● **DATA BLOCK**
··········
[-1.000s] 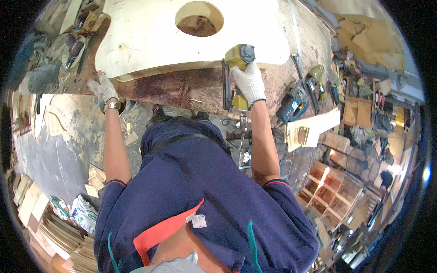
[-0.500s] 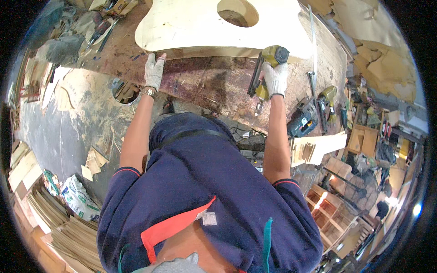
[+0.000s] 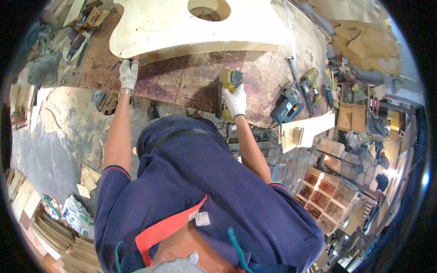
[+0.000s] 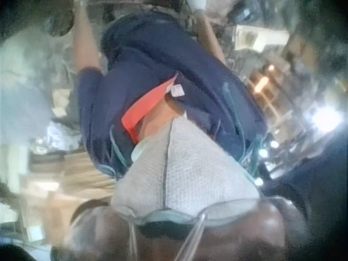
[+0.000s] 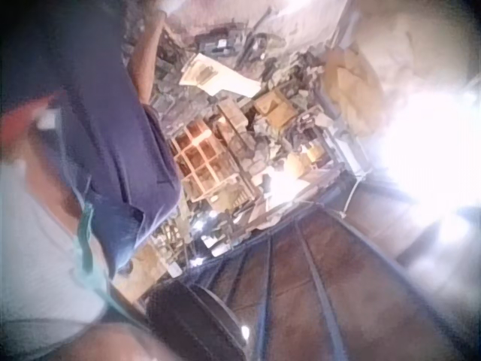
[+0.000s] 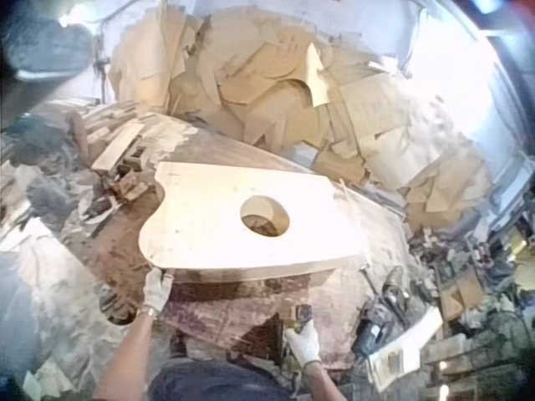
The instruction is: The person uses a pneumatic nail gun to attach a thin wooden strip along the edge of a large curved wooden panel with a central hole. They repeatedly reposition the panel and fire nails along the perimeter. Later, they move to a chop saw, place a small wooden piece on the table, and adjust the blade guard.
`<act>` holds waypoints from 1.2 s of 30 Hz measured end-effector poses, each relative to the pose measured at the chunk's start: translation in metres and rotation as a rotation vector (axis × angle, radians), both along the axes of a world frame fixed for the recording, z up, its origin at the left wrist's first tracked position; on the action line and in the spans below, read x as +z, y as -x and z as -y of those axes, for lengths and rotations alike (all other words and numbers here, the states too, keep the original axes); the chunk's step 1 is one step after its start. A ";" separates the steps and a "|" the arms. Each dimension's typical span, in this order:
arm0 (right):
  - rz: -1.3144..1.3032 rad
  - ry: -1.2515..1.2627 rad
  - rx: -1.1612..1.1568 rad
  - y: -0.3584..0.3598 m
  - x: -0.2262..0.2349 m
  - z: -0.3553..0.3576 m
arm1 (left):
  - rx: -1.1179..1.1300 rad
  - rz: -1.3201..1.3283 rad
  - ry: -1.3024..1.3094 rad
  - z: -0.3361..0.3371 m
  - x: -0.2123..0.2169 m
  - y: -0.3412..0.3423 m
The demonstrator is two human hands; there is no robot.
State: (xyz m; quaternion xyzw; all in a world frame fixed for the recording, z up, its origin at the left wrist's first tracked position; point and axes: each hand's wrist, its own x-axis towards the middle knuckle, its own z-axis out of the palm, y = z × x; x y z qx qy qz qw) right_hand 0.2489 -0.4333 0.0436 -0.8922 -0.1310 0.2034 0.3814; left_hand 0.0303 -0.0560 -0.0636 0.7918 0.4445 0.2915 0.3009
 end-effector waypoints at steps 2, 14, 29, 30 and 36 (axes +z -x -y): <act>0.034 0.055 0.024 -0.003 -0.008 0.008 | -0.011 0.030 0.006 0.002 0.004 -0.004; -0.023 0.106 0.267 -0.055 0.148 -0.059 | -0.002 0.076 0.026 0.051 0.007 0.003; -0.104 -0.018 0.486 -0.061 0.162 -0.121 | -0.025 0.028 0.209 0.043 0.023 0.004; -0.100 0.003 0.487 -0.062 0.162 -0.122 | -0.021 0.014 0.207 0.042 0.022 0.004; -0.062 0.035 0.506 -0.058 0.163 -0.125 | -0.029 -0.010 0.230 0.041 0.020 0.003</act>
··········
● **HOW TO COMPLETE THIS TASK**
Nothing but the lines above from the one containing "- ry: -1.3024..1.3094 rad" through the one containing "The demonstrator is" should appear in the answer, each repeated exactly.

● **RESPONSE FOR THIS EXERCISE**
  - ry: -1.3024..1.3094 rad
  - z: -0.3361..0.3371 m
  - x: -0.2123..0.2169 m
  - y: -0.3412..0.3423 m
The demonstrator is two human hands; there is no robot.

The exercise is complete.